**Assigned task**
Find every line with the string "Spatial" in the material below and copy it.

**Recorded information**
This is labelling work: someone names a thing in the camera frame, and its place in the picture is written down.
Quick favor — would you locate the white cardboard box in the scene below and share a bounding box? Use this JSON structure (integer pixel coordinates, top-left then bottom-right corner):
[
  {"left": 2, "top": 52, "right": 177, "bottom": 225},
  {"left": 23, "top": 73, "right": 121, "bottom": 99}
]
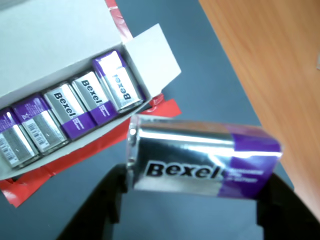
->
[{"left": 0, "top": 0, "right": 182, "bottom": 181}]

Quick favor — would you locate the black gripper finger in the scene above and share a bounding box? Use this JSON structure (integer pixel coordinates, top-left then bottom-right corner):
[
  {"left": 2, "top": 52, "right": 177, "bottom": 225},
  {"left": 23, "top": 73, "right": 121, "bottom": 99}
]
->
[
  {"left": 56, "top": 164, "right": 129, "bottom": 240},
  {"left": 256, "top": 174, "right": 320, "bottom": 240}
]

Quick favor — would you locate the red tape frame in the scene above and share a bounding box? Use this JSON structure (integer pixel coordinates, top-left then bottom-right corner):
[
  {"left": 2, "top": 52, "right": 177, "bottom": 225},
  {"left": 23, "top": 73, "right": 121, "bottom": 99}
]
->
[{"left": 0, "top": 0, "right": 182, "bottom": 208}]

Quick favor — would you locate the silver purple Bexel battery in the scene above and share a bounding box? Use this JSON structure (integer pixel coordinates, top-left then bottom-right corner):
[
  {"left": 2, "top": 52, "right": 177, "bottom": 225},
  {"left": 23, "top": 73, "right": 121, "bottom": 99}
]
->
[
  {"left": 42, "top": 83, "right": 97, "bottom": 140},
  {"left": 11, "top": 93, "right": 70, "bottom": 156},
  {"left": 0, "top": 107, "right": 41, "bottom": 170},
  {"left": 91, "top": 49, "right": 147, "bottom": 114},
  {"left": 71, "top": 71, "right": 118, "bottom": 126},
  {"left": 126, "top": 113, "right": 283, "bottom": 201}
]

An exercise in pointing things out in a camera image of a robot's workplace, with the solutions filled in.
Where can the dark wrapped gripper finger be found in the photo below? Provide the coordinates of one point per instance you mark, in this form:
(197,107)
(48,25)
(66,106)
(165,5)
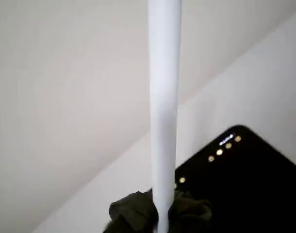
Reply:
(133,213)
(189,213)

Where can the black tablet with white circle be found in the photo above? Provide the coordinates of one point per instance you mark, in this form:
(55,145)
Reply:
(237,194)

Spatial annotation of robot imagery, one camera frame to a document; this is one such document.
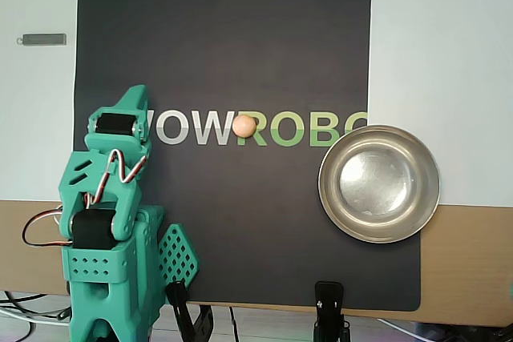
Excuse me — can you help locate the orange ball with black base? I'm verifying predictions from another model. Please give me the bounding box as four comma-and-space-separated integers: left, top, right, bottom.
232, 115, 257, 139

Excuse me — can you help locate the red white black servo cable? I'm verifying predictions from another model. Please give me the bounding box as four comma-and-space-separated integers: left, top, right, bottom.
85, 149, 149, 207
22, 207, 75, 249

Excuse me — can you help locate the black spring camera stand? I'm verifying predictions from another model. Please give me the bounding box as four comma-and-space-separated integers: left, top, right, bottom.
312, 280, 353, 342

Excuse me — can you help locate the white paper sheet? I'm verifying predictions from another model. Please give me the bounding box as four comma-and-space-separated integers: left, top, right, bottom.
0, 0, 80, 202
366, 0, 513, 207

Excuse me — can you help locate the black table clamp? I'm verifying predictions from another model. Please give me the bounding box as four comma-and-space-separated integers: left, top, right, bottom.
164, 280, 216, 342

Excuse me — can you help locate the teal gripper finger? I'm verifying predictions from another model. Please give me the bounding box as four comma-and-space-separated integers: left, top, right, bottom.
115, 84, 151, 142

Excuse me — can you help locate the black WOWROBO mat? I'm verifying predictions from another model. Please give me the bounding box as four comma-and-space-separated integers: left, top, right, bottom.
66, 0, 422, 313

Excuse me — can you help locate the thin black cable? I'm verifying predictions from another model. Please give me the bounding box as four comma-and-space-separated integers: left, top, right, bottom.
228, 305, 241, 342

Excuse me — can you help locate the round metal bowl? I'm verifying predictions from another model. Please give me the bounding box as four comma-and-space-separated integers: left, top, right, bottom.
317, 123, 442, 245

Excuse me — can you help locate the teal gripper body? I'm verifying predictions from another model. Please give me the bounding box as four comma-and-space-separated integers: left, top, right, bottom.
84, 107, 153, 159

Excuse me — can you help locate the grey USB stick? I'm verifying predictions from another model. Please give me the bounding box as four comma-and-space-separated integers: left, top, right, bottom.
16, 32, 68, 47

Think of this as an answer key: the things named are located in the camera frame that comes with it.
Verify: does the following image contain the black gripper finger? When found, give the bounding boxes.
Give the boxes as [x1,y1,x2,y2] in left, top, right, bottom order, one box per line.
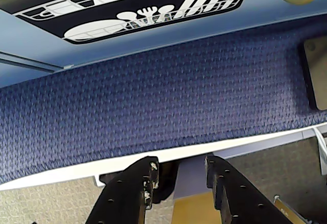
[86,154,160,224]
[204,154,292,224]

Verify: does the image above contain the blue woven mat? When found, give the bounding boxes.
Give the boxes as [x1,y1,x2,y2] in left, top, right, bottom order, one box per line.
[0,23,327,184]

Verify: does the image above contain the tan square pad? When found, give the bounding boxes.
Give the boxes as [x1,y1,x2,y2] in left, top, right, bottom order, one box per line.
[298,36,327,111]

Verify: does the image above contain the blue toy kitchen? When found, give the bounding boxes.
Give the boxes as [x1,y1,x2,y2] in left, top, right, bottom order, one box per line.
[0,0,327,91]

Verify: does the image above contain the dish rack sticker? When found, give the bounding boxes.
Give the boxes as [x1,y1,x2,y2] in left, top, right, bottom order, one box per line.
[0,0,256,44]

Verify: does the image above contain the metal bracket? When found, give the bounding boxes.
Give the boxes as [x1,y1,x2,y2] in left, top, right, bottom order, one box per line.
[272,194,314,224]

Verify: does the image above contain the white cable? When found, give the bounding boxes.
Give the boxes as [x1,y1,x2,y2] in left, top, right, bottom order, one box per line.
[313,128,327,176]

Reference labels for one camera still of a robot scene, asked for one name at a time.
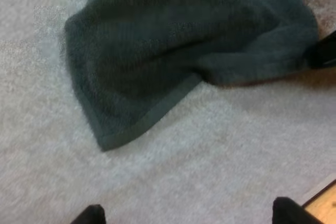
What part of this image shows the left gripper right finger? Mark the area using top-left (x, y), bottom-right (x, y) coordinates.
top-left (271, 196), bottom-right (326, 224)

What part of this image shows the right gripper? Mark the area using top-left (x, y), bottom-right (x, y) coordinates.
top-left (307, 29), bottom-right (336, 70)

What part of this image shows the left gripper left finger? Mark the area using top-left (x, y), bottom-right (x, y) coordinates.
top-left (70, 204), bottom-right (107, 224)

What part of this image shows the dark grey-green towel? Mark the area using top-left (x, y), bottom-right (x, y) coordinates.
top-left (62, 0), bottom-right (320, 152)

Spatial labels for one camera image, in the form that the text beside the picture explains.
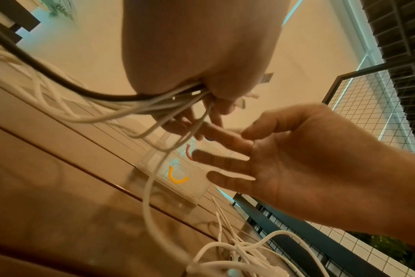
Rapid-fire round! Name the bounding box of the person's left hand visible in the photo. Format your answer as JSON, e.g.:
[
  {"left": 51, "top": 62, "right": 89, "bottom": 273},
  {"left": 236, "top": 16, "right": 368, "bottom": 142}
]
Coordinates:
[{"left": 120, "top": 0, "right": 291, "bottom": 141}]

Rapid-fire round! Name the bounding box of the person's right hand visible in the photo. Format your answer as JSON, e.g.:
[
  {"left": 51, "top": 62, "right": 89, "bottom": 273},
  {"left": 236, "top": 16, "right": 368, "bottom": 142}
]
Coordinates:
[{"left": 192, "top": 103, "right": 391, "bottom": 234}]

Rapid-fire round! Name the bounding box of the clear drawer red handle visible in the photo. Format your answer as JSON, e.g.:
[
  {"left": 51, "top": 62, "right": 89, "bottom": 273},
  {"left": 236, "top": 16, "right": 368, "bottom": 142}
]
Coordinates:
[{"left": 149, "top": 142, "right": 208, "bottom": 174}]

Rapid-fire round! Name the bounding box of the tangle of white cables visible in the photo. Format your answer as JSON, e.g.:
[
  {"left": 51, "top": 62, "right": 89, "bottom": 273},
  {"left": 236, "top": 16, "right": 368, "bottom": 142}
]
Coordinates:
[{"left": 185, "top": 197, "right": 332, "bottom": 277}]

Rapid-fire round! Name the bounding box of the clear drawer yellow handle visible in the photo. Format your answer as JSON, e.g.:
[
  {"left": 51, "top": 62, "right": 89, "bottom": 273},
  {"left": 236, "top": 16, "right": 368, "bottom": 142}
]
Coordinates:
[{"left": 138, "top": 157, "right": 212, "bottom": 209}]

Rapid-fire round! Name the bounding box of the clear plastic three-drawer organiser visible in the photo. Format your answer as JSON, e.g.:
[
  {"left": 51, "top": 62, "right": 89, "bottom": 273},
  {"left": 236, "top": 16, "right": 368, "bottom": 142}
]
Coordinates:
[{"left": 137, "top": 130, "right": 213, "bottom": 214}]

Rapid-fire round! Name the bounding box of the black USB cable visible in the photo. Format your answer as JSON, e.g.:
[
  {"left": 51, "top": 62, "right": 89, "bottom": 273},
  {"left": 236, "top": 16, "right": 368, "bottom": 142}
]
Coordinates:
[{"left": 0, "top": 16, "right": 208, "bottom": 103}]

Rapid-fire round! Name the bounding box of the black ceiling grid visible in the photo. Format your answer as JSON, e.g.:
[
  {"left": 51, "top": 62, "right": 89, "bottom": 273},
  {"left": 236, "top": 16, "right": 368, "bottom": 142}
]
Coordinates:
[{"left": 359, "top": 0, "right": 415, "bottom": 155}]

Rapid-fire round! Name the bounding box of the brown slatted wooden table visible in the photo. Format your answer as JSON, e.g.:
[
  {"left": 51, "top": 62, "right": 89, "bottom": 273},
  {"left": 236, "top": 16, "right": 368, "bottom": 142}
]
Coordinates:
[{"left": 0, "top": 64, "right": 297, "bottom": 277}]

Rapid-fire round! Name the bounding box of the wall light strip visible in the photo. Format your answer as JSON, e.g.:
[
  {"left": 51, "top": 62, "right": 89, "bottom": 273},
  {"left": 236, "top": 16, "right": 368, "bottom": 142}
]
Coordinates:
[
  {"left": 281, "top": 0, "right": 304, "bottom": 27},
  {"left": 342, "top": 0, "right": 388, "bottom": 73}
]

**Final answer**
Spatial annotation of robot imagery, one camera frame to a document; this is one such document.
Spatial labels for one camera image, in the form that the text beside the picture explains.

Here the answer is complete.